▶ EXERCISE DIRECTIONS:
Once you have read the listing, write it all out exactly.

*** DATASET EXCERPT ***

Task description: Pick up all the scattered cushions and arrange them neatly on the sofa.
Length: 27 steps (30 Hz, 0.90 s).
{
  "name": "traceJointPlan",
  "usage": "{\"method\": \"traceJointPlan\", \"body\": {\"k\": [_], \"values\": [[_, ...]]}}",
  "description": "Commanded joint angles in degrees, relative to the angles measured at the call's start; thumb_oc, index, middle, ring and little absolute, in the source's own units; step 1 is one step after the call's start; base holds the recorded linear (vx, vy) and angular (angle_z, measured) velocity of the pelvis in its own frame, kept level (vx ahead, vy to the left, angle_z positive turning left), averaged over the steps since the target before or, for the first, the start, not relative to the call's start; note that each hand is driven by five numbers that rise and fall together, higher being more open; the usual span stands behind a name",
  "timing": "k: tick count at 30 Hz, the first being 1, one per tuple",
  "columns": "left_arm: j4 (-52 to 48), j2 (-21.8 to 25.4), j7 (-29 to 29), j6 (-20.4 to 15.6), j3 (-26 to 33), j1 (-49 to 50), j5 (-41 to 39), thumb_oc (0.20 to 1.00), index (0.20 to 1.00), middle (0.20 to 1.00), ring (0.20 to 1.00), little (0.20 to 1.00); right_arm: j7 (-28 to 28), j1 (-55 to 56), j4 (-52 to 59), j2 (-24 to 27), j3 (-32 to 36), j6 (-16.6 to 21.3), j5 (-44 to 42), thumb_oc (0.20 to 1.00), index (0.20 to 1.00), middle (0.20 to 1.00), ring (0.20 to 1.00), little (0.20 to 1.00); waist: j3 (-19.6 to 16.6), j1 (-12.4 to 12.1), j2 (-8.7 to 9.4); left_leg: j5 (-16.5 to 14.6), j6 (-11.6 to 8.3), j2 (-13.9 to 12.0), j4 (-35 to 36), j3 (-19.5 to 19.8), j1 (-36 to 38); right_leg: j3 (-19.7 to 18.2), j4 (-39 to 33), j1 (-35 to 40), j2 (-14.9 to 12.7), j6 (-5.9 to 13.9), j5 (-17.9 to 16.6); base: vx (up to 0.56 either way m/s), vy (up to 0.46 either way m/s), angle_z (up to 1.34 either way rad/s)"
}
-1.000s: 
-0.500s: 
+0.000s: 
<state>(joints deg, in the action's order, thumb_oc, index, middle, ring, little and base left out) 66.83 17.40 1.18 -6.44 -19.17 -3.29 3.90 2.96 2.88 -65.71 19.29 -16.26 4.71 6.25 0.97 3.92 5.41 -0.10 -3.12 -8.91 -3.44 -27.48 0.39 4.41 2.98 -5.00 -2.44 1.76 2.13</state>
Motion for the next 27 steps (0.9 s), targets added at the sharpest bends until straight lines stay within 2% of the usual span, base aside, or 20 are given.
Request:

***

▶ WRITTEN SOLUTION:
Task description: Pick up all the scattered cushions and arrange them neatly on the sofa.
Length: 27 steps (30 Hz, 0.90 s).
{
  "name": "traceJointPlan",
  "usage": "{\"method\": \"traceJointPlan\", \"body\": {\"k\": [_], \"values\": [[_, ...]]}}",
  "description": "Commanded joint angles in degrees, relative to the angles measured at the call's start; thumb_oc, index, middle, ring and little absolute, in the source's own units; step 1 is one step after the call's start; base holds the recorded linear (vx, vy) and angular (angle_z, measured) velocity of the pelvis in its own frame, kept level (vx ahead, vy to the left, angle_z positive turning left), averaged over the steps since the target before or, for the first, the start, not relative to the call's start; note that each hand is driven by five numbers that rise and fall together, higher being more open; the usual span stands behind a name",
  "timing": "k: tick count at 30 Hz, the first being 1, one per tuple",
  "columns": "left_arm: j4 (-52 to 48), j2 (-21.8 to 25.4), j7 (-29 to 29), j6 (-20.4 to 15.6), j3 (-26 to 33), j1 (-49 to 50), j5 (-41 to 39), thumb_oc (0.20 to 1.00), index (0.20 to 1.00), middle (0.20 to 1.00), ring (0.20 to 1.00), little (0.20 to 1.00); right_arm: j7 (-28 to 28), j1 (-55 to 56), j4 (-52 to 59), j2 (-24 to 27), j3 (-32 to 36), j6 (-16.6 to 21.3), j5 (-44 to 42), thumb_oc (0.20 to 1.00), index (0.20 to 1.00), middle (0.20 to 1.00), ring (0.20 to 1.00), little (0.20 to 1.00); waist: j3 (-19.6 to 16.6), j1 (-12.4 to 12.1), j2 (-8.7 to 9.4); left_leg: j5 (-16.5 to 14.6), j6 (-11.6 to 8.3), j2 (-13.9 to 12.0), j4 (-35 to 36), j3 (-19.5 to 19.8), j1 (-36 to 38); right_leg: j3 (-19.7 to 18.2), j4 (-39 to 33), j1 (-35 to 40), j2 (-14.9 to 12.7), j6 (-5.9 to 13.9), j5 (-17.9 to 16.6); base: vx (up to 0.56 either way m/s), vy (up to 0.46 either way m/s), angle_z (up to 1.34 either way rad/s)"
}
-1.000s: 
-0.500s: 
+0.000s: 
<state>(joints deg, in the action's order, thumb_oc, index, middle, ring, little and base left out) 66.83 17.40 1.18 -6.44 -19.17 -3.29 3.90 2.96 2.88 -65.71 19.29 -16.26 4.71 6.25 0.97 3.92 5.41 -0.10 -3.12 -8.91 -3.44 -27.48 0.39 4.41 2.98 -5.00 -2.44 1.76 2.13</state>
Motion for the next 27 steps (0.9 s), targets added at the sharpest bends until straight lines stay within 2% of the usual span, base aside, or 20 are given.
Request:

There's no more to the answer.